▸ **DESCRIPTION OF THE TASK**
Repeat the whole listing exactly as it appears.

-- Opening Marker --

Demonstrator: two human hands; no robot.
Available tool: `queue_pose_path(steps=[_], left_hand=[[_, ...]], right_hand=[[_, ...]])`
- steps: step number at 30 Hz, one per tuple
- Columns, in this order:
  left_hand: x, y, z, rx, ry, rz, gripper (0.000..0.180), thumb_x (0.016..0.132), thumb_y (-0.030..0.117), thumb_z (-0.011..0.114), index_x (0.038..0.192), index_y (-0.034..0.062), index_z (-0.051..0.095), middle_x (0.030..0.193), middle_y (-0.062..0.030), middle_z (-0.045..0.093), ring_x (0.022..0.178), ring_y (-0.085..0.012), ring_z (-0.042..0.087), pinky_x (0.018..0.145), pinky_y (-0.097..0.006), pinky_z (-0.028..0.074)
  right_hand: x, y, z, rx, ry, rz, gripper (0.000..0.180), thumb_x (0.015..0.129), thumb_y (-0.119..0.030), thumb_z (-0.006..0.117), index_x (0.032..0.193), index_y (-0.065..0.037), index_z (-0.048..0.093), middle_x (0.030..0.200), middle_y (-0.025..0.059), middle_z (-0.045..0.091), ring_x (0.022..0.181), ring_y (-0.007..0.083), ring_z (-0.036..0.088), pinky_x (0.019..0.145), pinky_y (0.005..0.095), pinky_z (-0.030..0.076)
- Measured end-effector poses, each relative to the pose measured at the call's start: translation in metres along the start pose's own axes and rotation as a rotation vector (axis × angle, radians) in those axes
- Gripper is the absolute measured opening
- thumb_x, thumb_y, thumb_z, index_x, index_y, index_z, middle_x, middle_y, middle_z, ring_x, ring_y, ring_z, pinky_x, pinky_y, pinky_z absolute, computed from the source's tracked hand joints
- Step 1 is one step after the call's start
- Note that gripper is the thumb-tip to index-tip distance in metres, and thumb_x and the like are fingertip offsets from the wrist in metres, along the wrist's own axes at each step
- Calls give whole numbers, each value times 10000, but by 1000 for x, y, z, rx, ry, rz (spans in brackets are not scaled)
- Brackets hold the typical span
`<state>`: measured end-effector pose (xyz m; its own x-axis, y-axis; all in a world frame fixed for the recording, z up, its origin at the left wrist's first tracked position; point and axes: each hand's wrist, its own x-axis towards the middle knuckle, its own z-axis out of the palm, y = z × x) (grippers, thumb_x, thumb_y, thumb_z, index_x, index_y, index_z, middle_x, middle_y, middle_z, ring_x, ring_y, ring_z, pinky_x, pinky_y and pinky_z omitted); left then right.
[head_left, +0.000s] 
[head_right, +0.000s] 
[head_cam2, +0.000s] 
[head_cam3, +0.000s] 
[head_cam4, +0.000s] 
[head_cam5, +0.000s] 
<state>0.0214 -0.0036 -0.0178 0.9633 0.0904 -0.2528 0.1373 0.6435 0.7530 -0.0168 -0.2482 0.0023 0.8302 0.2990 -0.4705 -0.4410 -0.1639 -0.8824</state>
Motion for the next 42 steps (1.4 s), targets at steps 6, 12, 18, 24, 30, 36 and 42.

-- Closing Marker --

▸ **SOLVED EXERCISE**
Demonstrator: two human hands; no robot.
Available tool: `queue_pose_path(steps=[_], left_hand=[[_, ...]], right_hand=[[_, ...]])`
- steps: step number at 30 Hz, one per tuple
- Columns, in this order:
  left_hand: x, y, z, rx, ry, rz, gripper (0.000..0.180), thumb_x (0.016..0.132), thumb_y (-0.030..0.117), thumb_z (-0.011..0.114), index_x (0.038..0.192), index_y (-0.034..0.062), index_z (-0.051..0.095), middle_x (0.030..0.193), middle_y (-0.062..0.030), middle_z (-0.045..0.093), ring_x (0.022..0.178), ring_y (-0.085..0.012), ring_z (-0.042..0.087), pinky_x (0.018..0.145), pinky_y (-0.097..0.006), pinky_z (-0.028..0.074)
  right_hand: x, y, z, rx, ry, rz, gripper (0.000..0.180), thumb_x (0.015..0.129), thumb_y (-0.119..0.030), thumb_z (-0.006..0.117), index_x (0.032..0.193), index_y (-0.065..0.037), index_z (-0.048..0.093), middle_x (0.030..0.200), middle_y (-0.025..0.059), middle_z (-0.045..0.091), ring_x (0.022..0.181), ring_y (-0.007..0.083), ring_z (-0.036..0.088), pinky_x (0.019..0.145), pinky_y (0.005..0.095), pinky_z (-0.030..0.076)
- Measured end-effector poses, each relative to the pose measured at the call's start: translation in metres along the start pose's own axes and rotation as a rotation vector (axis × angle, radians) in those axes
- Gripper is the absolute measured opening
- thumb_x, thumb_y, thumb_z, index_x, index_y, index_z, middle_x, middle_y, middle_z, ring_x, ring_y, ring_z, pinky_x, pinky_y, pinky_z absolute, computed from the source's tracked hand joints
- Step 1 is one step after the call's start
- Note that gripper is the thumb-tip to index-tip distance in metres, and thumb_x and the like are fingertip offsets from the wrist in metres, along the wrist's own axes at each step
- Calls give whole numbers, each value times 10000, but by 1000 for x, y, z, rx, ry, rz (spans in brackets are not scaled)
- Brackets hold the typical span
`<state>`: measured end-effector pose (xyz m; its own x-axis, y-axis; all in a world frame fixed for the recording, z up, its origin at the left wrist's first tracked position; point and axes: each hand's wrist, its own x-axis towards the middle knuckle, its own z-axis out of the palm, y = z × x) (grippers, thumb_x, thumb_y, thumb_z, index_x, index_y, index_z, middle_x, middle_y, middle_z, ring_x, ring_y, ring_z, pinky_x, pinky_y and pinky_z omitted); left then right.
[head_left, +0.000s] 
[head_right, +0.000s] 
[head_cam2, +0.000s] 
[head_cam3, +0.000s] 
[head_cam4, +0.000s] 
[head_cam5, +0.000s] 
<state>0.0214 -0.0036 -0.0178 0.9633 0.0904 -0.2528 0.1373 0.6435 0.7530 -0.0168 -0.2482 0.0023 0.8302 0.2990 -0.4705 -0.4410 -0.1639 -0.8824</state>
Motion for the next 42 steps (1.4 s), targets at steps 6, 12, 18, 24, 30, 36 and 42.

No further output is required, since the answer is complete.